Even when the economy was plowing along at full steam, we would have 10-15% corrections all the time.   And this was when everything was just perfect (or everyone thought so).Because of this I am not sure what is actually going on.  Several theories are in play that I think about:

  1. Shorts are completely or mostly out of the market.  The SEC messing with the short rules before caused a panic, and now there are many proposals again in regard to uptick rule and shorting.  Rather than get caught, they are staying away from day trading and longer term positioning.
  2. Manipulation factor on high.There is a group of funds or banks backed by the Fed and Treasury whose goal it is to push the market higher to form the opinion that the economy has turned.  The way the rescues happen like clockwork, the ramps into the close every friday, and other very odd trading behavior gives this some credence imo.  Would be easy for the government to just give these guys money to push the market up.
  3. Traders are mostly gone, and computer algorithm trading takes over.  This one can happen as well - computers have taken over more of the futures trading which drives the market.Since no one tries to fight this trend, with all of them doing the same thing it just feeds on itself.  This one I like too because the actual variance of price during the rally pushes is actually uncharacteristically low most of the time.  I have seen the dow futures push up 100 pts in 20 minutes with maybe an 8-9 point max retrace the whole time.  Sure this happens - but not this often as it does now.

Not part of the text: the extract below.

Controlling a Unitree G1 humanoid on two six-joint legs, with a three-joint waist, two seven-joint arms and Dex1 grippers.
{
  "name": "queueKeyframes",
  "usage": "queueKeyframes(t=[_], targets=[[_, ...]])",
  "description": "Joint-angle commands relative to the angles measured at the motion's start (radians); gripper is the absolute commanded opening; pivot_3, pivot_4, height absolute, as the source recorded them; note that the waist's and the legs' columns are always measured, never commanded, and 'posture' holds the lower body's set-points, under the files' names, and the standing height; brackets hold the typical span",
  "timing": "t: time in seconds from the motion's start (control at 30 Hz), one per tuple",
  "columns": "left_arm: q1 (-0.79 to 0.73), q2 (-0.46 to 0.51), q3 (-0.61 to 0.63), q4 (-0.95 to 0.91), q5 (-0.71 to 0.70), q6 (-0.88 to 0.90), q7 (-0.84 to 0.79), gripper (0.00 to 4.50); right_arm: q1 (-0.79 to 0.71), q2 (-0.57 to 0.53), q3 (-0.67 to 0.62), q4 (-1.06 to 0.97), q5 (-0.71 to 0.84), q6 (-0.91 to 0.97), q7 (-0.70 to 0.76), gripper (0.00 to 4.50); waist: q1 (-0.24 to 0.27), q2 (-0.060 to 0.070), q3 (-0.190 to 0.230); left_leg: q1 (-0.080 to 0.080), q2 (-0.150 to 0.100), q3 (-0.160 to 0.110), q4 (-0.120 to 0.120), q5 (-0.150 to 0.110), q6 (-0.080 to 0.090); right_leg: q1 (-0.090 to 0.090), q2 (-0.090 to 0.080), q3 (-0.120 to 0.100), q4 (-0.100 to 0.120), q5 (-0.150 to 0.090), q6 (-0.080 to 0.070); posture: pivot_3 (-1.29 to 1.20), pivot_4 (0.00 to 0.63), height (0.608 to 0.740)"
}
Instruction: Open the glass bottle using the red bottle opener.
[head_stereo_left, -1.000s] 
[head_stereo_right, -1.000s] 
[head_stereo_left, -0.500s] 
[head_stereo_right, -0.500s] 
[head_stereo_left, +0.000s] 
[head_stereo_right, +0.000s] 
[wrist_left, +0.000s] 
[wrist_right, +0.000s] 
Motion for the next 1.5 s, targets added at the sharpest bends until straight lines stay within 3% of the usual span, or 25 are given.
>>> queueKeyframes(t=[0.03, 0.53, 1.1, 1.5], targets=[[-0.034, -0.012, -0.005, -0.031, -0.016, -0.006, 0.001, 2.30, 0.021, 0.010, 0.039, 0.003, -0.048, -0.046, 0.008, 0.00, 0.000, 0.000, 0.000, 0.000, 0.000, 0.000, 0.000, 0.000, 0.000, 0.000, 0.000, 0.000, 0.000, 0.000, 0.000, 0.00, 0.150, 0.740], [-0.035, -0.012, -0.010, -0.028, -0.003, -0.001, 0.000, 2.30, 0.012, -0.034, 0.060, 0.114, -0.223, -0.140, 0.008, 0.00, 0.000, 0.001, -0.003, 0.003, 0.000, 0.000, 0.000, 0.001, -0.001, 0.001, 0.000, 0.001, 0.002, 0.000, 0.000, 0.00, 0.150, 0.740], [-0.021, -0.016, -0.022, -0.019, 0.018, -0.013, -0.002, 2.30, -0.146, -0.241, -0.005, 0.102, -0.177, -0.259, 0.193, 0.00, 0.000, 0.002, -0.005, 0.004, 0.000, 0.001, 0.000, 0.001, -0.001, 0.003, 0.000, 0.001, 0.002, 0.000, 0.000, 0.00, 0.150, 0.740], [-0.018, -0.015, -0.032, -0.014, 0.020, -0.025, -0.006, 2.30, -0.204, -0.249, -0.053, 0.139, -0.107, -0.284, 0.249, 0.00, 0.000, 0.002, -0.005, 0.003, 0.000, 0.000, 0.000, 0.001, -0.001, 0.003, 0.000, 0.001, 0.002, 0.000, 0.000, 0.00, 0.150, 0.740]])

Whether any of these are true, or a combination, I have no idea and we may never.  All I know is the trading action is very odd and I expect at least half if not more of this gain to be gone when this is done.Note that I am not predicting a top in the market, I am simply stating that what goes up almost always goes down - and the down is usually painfull.The market could hit 9.000 or 10,000 etc.  I really dont think 10k is possible, with GM dust, C is dust and a few others they just dont have the fuel for the DJIA to actually push up that high in the short term.

Maybe everyone just needs to learn to trade again - this is the new market to stay!